[What to produce] Copy every line below that has the word "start" in it.

[Available data]

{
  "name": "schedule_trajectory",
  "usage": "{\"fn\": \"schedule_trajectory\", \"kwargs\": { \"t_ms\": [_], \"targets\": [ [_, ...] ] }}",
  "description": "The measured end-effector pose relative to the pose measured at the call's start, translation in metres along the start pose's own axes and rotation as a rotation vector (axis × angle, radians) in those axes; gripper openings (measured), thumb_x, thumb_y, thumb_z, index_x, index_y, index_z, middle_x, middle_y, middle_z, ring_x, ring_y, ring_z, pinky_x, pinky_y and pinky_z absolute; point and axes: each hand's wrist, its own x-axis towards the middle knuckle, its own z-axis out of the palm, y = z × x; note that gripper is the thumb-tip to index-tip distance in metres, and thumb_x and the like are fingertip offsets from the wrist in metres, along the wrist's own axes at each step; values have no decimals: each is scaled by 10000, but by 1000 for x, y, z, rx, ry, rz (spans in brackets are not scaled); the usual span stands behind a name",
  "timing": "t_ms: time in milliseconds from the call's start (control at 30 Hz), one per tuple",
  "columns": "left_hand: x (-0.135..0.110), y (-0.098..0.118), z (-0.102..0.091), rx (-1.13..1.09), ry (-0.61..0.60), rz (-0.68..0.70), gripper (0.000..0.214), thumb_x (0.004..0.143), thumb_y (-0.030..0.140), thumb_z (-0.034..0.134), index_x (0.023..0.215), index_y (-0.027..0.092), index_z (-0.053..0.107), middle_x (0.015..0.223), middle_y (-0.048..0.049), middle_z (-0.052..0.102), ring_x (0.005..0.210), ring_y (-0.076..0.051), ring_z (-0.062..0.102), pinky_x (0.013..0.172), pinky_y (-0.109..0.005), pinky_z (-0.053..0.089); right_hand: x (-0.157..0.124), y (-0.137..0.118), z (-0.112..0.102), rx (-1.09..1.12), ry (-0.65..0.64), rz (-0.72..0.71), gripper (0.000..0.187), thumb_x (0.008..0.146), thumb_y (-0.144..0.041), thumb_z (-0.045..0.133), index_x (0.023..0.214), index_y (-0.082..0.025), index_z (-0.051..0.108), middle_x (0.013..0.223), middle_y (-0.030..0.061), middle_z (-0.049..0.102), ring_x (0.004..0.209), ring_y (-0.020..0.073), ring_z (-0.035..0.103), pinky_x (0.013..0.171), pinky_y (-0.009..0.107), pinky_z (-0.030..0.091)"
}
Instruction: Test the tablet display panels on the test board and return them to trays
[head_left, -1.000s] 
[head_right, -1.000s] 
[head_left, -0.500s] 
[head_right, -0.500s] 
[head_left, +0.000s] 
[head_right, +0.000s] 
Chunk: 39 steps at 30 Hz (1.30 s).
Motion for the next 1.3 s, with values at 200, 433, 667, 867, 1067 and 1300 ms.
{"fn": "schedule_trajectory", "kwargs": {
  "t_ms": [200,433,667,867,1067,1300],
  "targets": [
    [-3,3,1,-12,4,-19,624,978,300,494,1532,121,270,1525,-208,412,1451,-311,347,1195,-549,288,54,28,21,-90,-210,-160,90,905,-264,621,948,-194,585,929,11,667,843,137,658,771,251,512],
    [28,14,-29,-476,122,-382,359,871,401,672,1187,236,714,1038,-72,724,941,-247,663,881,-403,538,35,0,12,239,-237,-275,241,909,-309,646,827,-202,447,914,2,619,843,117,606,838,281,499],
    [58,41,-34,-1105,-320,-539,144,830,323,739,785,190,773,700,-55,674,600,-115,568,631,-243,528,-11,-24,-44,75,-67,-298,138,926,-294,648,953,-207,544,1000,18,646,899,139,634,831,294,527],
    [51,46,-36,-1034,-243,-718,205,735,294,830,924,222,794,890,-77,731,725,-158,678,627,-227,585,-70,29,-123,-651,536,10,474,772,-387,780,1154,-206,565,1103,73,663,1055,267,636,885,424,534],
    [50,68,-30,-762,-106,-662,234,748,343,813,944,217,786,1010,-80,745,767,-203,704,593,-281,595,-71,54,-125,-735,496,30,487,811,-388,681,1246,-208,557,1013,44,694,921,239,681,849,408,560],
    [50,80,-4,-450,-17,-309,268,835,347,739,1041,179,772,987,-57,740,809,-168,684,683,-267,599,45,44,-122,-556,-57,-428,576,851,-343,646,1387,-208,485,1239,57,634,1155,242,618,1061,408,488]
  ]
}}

[Solution]
  "description": "The measured end-effector pose relative to the pose measured at the call's start, translation in metres along the start pose's own axes and rotation as a rotation vector (axis × angle, radians) in those axes; gripper openings (measured), thumb_x, thumb_y, thumb_z, index_x, index_y, index_z, middle_x, middle_y, middle_z, ring_x, ring_y, ring_z, pinky_x, pinky_y and pinky_z absolute; point and axes: each hand's wrist, its own x-axis towards the middle knuckle, its own z-axis out of the palm, y = z × x; note that gripper is the thumb-tip to index-tip distance in metres, and thumb_x and the like are fingertip offsets from the wrist in metres, along the wrist's own axes at each step; values have no decimals: each is scaled by 10000, but by 1000 for x, y, z, rx, ry, rz (spans in brackets are not scaled); the usual span stands behind a name",
  "timing": "t_ms: time in milliseconds from the call's start (control at 30 Hz), one per tuple",

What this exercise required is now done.